The track where three men died in the train derailment in Aberdeenshire is expected to reopen in October, Transport Secretary Michael Matheson has said.
The crash happened after a landslide on 12 August near Stonehaven.
Driver Brett McCullough, 45, conductor Donald Dinnie, 58, and passenger Christopher Stuchbury, 62, died. Six others were injured.
Mr Matheson said investigators have found it difficult to access the site.
The derailment took place when the 06:38 service from Aberdeen to Glasgow struck a landslip 1.4 miles north east of Carmont after a night of heavy rain.
In the Scottish Parliament, Maureen Watt, MSP for Aberdeen South and North Kincardine, asked the transport secretary when the line would open up again after the "very tragic accident".
Mr Matheson, who was updating MSPs on Holyrood's Rural Economy and Connectivity Committee, said the site was under the control of Police Scotland, who were investigating the crash with British Transport Police.
He confirmed work to provide an access road into the site is now at a very advanced stage.
Mr Matheson added: "Once that has been complete and the investigations has been complete, Network Rail and engineers will be in a position where they can start the recovery phase of the process.
"My expectation is that the line will remain closed for passenger use into October, given the scale of the challenge they face moving into the recovery phase once the investigation has been completed."
Two independent task forces were launched in the wake of the crash.
Network Rail said the experts had been asked to improve its understanding and response to severe weather, and better manage its earthworks portfolio.
Dame Julia Slingo, former chief scientist at the Met Office and an expert in climatology, will lead the weather action task force.
Lord Robert Mair, a geotechnical engineer and member of the House of Lords select committee on science and technology, will spearhead the earthworks management task force.
The Rail Accident Investigation Branch (RAIB) said the train had turned back towards Aberdeen after reports of a separate landslip further down the track.
The RAIB report also said there had been thunderstorms in the area, with 52mm (2in) of rain falling within four hours - about 70% of the area's usual total monthly rainfall in August.

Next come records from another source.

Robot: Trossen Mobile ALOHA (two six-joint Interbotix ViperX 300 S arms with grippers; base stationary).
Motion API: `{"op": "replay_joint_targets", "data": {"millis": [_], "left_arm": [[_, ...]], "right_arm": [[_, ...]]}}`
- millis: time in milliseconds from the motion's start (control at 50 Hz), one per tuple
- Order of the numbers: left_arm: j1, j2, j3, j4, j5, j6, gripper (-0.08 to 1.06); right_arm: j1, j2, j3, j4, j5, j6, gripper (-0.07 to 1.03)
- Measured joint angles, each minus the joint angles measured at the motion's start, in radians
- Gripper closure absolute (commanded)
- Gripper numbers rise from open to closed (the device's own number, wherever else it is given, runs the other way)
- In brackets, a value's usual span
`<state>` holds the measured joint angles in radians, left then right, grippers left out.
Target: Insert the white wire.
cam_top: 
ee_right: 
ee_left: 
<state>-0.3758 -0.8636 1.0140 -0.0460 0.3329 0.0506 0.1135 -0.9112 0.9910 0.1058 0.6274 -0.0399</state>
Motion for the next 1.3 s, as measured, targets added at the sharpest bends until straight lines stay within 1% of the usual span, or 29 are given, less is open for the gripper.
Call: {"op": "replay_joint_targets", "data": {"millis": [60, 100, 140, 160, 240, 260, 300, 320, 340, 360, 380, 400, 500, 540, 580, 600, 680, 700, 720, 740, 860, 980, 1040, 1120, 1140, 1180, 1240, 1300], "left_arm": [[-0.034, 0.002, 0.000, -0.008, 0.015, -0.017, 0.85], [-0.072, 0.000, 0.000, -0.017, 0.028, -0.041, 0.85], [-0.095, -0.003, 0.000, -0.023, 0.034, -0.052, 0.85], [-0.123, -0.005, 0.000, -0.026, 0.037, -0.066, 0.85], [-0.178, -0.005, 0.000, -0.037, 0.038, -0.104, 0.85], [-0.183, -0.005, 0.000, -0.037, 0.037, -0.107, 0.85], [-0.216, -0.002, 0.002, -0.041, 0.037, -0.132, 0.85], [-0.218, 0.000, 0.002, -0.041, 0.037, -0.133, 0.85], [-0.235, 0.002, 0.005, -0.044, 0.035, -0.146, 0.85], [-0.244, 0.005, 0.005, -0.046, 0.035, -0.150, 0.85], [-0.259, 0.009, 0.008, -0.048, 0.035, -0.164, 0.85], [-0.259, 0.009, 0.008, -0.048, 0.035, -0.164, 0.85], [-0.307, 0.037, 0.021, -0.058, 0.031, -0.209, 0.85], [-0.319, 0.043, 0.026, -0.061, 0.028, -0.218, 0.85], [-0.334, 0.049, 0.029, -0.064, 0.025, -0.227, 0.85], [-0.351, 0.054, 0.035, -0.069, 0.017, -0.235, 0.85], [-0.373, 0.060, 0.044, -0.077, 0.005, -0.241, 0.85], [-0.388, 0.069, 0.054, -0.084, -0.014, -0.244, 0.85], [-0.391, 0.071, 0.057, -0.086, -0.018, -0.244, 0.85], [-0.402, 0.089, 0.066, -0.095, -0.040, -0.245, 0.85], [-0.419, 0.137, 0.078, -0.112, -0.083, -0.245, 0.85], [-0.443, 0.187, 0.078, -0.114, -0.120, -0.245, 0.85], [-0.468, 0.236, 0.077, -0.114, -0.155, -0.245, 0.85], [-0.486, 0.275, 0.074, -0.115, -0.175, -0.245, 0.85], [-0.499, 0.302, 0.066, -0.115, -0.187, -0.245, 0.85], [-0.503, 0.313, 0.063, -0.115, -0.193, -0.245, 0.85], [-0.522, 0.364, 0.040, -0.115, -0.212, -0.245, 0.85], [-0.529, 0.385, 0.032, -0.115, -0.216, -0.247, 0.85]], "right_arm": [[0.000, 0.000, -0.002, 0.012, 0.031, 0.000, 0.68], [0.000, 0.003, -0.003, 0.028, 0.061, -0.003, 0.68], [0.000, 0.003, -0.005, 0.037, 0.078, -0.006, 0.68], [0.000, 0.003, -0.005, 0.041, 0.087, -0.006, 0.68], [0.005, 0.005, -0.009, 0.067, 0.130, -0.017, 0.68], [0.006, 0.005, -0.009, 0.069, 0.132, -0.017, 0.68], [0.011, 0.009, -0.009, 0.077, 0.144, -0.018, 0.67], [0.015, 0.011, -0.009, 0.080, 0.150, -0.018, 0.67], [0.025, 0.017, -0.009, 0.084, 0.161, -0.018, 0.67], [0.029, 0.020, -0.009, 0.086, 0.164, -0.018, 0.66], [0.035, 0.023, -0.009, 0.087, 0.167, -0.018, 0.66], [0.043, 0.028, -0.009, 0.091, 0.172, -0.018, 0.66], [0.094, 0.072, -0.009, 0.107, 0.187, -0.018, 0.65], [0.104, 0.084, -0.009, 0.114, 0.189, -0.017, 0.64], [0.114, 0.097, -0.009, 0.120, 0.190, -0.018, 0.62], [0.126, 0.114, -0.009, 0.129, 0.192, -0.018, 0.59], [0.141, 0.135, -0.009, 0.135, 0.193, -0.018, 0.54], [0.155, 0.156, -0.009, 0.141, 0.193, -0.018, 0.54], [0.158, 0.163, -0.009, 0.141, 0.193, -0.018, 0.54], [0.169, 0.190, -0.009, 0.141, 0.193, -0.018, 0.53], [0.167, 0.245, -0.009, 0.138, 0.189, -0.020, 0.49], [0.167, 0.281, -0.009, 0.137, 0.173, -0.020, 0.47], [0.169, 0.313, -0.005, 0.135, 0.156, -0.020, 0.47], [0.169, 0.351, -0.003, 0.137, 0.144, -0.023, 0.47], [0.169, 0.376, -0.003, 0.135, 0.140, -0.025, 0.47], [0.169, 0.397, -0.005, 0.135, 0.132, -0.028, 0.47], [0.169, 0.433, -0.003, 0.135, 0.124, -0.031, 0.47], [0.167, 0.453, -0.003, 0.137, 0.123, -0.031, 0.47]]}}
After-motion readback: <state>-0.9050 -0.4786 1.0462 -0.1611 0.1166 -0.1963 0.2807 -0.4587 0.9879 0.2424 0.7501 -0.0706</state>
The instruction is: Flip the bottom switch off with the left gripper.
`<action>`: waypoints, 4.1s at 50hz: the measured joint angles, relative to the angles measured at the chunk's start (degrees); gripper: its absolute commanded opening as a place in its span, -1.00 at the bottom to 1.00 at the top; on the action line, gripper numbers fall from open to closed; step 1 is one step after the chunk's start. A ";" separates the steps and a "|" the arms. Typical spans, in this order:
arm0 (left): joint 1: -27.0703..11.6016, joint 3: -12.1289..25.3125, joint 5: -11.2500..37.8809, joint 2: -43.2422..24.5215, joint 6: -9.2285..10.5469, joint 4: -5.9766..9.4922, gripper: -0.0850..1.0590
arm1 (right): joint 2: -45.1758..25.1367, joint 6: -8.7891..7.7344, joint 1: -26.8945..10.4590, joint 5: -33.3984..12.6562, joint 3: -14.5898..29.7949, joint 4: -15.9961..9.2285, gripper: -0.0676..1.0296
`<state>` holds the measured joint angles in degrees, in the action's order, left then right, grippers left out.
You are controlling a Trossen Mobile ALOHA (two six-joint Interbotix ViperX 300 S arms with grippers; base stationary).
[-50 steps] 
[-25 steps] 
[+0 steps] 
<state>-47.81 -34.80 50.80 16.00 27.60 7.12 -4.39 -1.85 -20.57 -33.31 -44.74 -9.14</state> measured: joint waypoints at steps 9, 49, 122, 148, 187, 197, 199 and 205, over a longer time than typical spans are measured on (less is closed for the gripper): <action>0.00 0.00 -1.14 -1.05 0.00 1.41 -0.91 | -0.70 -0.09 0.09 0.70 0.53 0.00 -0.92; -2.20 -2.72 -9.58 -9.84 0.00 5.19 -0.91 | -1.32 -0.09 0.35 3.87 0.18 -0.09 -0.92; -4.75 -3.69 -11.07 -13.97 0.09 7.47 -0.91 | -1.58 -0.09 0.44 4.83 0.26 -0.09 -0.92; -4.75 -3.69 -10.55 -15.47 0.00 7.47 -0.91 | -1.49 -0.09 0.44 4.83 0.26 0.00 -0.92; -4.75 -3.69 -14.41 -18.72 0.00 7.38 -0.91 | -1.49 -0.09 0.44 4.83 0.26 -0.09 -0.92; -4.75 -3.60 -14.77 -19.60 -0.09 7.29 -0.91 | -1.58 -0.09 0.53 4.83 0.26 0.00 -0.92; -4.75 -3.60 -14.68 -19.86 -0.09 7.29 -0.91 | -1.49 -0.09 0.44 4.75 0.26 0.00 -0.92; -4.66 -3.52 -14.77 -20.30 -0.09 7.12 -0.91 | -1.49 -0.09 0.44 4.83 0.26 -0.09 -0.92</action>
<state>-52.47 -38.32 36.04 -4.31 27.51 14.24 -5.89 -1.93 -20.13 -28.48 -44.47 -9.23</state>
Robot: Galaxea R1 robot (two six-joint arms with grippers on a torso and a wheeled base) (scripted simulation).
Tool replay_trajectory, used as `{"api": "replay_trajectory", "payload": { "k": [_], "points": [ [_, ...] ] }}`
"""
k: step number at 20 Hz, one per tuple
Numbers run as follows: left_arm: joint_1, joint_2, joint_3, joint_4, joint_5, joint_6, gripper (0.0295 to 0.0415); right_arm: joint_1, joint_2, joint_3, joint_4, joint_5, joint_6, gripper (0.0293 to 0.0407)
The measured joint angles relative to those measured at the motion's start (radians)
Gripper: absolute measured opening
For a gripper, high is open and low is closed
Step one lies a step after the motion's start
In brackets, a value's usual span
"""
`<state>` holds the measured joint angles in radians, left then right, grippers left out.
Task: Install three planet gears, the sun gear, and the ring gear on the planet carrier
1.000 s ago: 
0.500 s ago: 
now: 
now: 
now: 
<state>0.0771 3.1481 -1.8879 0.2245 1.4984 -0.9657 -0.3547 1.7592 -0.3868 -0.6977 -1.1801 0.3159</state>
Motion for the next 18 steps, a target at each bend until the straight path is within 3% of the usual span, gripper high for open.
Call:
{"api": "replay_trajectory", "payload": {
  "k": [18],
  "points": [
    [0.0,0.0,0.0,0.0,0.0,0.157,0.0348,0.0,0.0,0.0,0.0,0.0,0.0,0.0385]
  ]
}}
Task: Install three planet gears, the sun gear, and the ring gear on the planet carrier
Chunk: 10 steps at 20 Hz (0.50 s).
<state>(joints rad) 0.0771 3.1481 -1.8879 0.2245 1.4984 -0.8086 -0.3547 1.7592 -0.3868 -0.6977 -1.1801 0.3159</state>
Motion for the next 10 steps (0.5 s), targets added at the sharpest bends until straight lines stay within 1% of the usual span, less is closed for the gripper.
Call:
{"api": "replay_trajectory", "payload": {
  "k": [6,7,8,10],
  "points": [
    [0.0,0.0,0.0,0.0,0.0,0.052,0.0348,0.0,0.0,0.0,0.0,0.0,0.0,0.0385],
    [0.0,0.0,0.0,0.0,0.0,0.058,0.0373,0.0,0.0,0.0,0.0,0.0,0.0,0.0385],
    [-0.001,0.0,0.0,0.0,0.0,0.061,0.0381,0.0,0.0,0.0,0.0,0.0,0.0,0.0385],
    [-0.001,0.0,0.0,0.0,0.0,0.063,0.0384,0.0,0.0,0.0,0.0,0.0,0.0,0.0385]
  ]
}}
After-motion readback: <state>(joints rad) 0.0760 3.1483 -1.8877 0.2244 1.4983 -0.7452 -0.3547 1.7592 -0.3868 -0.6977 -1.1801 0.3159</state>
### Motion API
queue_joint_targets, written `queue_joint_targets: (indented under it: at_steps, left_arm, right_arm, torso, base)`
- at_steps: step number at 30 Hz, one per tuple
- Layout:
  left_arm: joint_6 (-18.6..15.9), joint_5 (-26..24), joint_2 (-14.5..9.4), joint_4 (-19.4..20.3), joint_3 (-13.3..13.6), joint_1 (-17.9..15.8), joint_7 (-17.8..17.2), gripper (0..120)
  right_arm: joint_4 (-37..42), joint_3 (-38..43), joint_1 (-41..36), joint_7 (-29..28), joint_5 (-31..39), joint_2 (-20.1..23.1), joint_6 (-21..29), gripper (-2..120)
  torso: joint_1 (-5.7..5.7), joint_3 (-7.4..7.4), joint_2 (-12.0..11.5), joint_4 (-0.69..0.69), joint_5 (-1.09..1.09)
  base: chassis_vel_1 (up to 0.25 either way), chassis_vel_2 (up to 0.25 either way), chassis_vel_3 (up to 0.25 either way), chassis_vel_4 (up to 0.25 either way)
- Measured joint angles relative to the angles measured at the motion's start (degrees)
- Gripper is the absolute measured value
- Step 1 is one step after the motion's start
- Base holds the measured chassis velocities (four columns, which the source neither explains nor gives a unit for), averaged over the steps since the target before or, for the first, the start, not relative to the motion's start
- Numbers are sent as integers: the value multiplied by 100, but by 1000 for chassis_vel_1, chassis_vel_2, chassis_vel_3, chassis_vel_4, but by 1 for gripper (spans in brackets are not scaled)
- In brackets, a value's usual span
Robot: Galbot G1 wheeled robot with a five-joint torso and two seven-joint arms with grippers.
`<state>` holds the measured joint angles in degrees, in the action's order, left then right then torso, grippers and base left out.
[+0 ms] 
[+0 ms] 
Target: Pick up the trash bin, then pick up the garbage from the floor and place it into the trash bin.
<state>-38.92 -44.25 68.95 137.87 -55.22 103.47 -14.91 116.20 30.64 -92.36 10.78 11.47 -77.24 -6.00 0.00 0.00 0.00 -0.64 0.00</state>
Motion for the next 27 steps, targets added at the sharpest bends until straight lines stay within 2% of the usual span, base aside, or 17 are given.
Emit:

It said water flowing from land above the railway had washed some gravel from a drain onto the tracks, along with some larger pieces of rock from the sides of the trench.
Meanwhile, Mr Matheson also told MSPs travellers between Glasgow and Edinburgh would continue to face disruption for a "number of weeks" after the Union Canal burst during a storm resulted in damage to the track between Linlithgow and Polmont.